THE ship that caused the latest oil spill that stained the whole southwestern coast of Gibraltar, the Gas Venus, has left local waters after putting down a £1.5 million cash bond.
Captain of the Port John Ghio confirmed the cash covered ‘the costs of the oil spill response and cleanup operations’ in a government statement.
Cleaners are still focusing their efforts on Rosia Bay, using an excavator to scoop up rocks that are stained to clean them off-site.
The cleanup operations ‘continue to progress well’ the government stated.
Department of the Environment workers combined with Brightside employees to wipe oil off rocks with animal life on them to the best of their abilities.
Young Nautilus Project volunteers also helped in the cleanup for the third time since the Gas Venus overflowed during bunkering on August 1.
They spent four hours cleaning the historic Rosia Bay site, where ships brought Admiral Nelson’s body after the 1805 Battle of Trafalgar.
They spoke of their frustration at seeing animals struggling in the oil as they tried to wash it off in a GBC interview.
“Because the water would wash the oil back onto the rocks, it is just annoying to get it all off for it to be sucked back on again,” young Mikey Rugeroni told interviewer Jonathan Scott.
Ghio recently revealed that that the refuelling of ships in the Bay of Gibraltar occurs at a rate of 200,000 litres per hour.

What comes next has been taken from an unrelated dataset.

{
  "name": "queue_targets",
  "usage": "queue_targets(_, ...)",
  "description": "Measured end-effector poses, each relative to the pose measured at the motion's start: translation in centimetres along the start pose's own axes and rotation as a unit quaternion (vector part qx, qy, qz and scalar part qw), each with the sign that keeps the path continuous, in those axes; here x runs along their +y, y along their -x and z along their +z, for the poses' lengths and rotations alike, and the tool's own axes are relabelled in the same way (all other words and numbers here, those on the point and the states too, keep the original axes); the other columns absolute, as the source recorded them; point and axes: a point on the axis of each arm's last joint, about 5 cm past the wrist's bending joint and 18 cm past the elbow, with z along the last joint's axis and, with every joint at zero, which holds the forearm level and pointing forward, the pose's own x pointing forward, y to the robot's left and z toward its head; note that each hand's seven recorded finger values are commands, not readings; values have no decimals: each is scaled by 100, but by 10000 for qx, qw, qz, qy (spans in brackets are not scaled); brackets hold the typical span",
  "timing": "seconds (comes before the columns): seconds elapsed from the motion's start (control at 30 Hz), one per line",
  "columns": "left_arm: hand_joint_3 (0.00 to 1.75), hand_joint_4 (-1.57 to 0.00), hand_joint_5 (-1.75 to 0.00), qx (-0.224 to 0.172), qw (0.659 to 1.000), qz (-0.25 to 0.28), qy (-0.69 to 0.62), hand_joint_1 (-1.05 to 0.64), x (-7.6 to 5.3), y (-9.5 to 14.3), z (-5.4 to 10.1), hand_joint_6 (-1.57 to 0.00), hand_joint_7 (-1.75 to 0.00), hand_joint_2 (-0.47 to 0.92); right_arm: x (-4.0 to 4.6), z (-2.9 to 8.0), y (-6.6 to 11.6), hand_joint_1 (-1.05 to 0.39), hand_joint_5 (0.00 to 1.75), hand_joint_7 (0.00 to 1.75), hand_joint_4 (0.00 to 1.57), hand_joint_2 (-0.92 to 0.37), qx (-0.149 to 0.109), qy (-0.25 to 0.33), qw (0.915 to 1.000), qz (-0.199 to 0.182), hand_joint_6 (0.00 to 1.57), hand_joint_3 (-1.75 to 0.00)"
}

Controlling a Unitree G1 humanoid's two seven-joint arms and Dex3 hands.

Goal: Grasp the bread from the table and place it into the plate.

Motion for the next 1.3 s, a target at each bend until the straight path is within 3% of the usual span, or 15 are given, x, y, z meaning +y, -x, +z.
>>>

This would mean that the 1,000 to 2,000 litres of oil that overflowed out of the Gas Venus tank could only have taken about half a minute.
But he told the national broadcaster how Gibraltar’s has some of strictest bunkering regulations in all of Europe and there was not much more the port could do to improve the safety of the operations.
Royal Gibraltar Police detectives are still investigating the accident and could press charges in the near future against the captain of the ship.